CLARINET: WAN-Aware Optimization for Analytics Queries
https://www.usenix.org/system/files/conference/osdi16/osdi16-viswanathan.pdf
Last updated
https://www.usenix.org/system/files/conference/osdi16/osdi16-viswanathan.pdf
Last updated
CLARINET is a novel WAN-aware query optimizer. Deriving a WAN-aware Query Execution Plan(QEP) requires working jointly with the execution layer of analytics frameworks that places tasks to sites and performs scheduling. The authors design efficient heuristic solutions in CLARINET to make such a joint decision on the QEP. Experiments with a real prototype deployed across EC2 datacenters, and large-scale simulations using production workloads show that CLARINET improves query response times by ≥ 50% compared to state-of-the-art WAN-aware task placement and scheduling.

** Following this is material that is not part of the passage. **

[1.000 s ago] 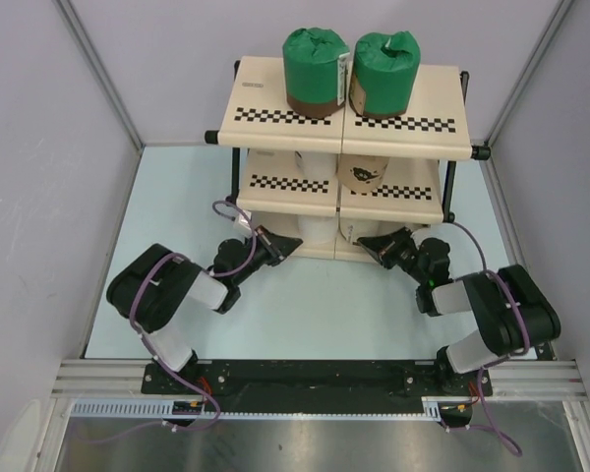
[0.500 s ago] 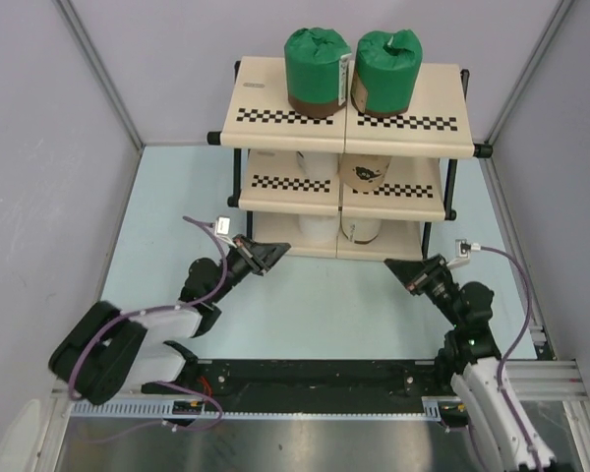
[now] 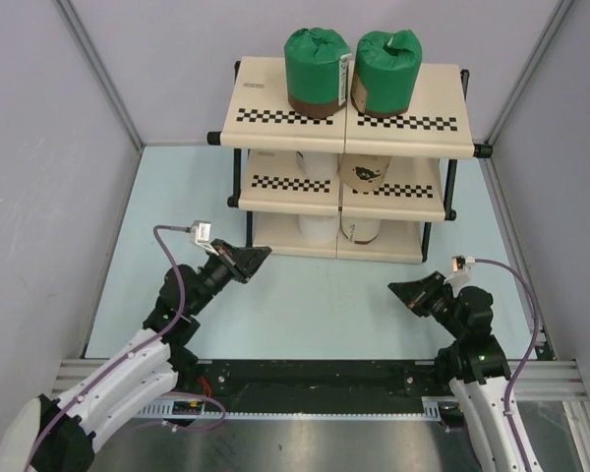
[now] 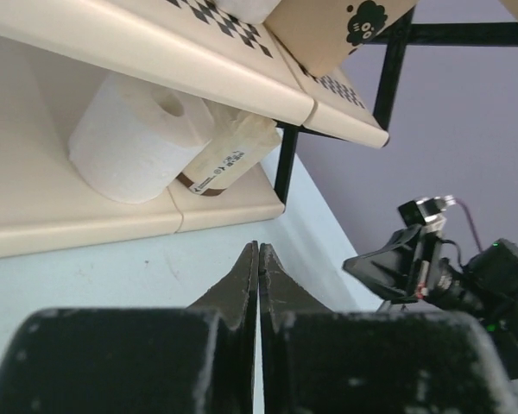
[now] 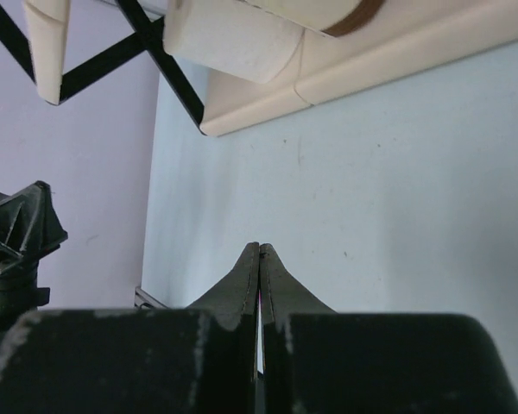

Recent work showed that centrally aggregating and analyzing data could be slow and, sometimes, even not possible due to data sovereignty issues[1]. Thus, Geo-distributed analytics are becoming more ubiquitous nowadays. However, existing query optimizers[2] ignore the underlying heterogeneous network, because they were designed for single server setup. Multiple queries could contend simultaneously for limited WAN bandwidth. QOs for GDA must consider 1) task placement and network transfer scheduling when determining a QEP's quality, and 2) plan for multiple queries at once.[3]
Clarinet lies between the existing Hive/Spark QO and the execution framework as an intermediate shim layer. Clarinet collects the QEP-Sets from multiple queries/QOs, computes a single, optimal QEP per query as well as location and scheduling hints and forward these to the execution framework.
Each node (operator) in a QEP, forwarded from QOs to CLARINET, is annotated with its output cardinality and parallelism as estimated by the QO. The cardinality represents the total amount of data transferred from the current operator to its successor operator. The operator parallelism decides the number of tasks to be spawned for each operator.
For a single query, Clarinet will choose one QEP from the query's QEP-set, such that its running time is minimized. For multiple contending queries, if we pick the optimal QEPs independently, they may contend for network resources. The straw-man solution is to emulate shortest-job first and iteratively determines the QEP, placement, and schedule from the set of all QEPs of all jobs. However, it may lead to resource fragmentation. The authors present a novel approach: k-Shortest Jobs First Heuristic. Clarinet will maintain a dynamic set, D, consisting of k-shortest queries. Whenever a flow belonging to a query in D is available, and the resource it needs is free, Clarinet will immediately schedule the flow on the resource[5].
The overall idea is great, and it works for all QOs that can provide multiple QEPs based on its current cost model. However, it seems that how to choose k in the k-shortest jobs first heuristic is not adequately discussed.
[1] e.g. German BDSG data protection act
[2] The query optimizer(QO) takes users' input query/script and determines an optimal execution plan, which is essentially a DAG of many interdependent tasks.
[3] Jointly determining the QEP for all queries provides better opportunities to avoid resource contention.
[4] The best combination of multiple queries to minimize the JCT is computationally intractable.
[5] Break ties in favor of short durations.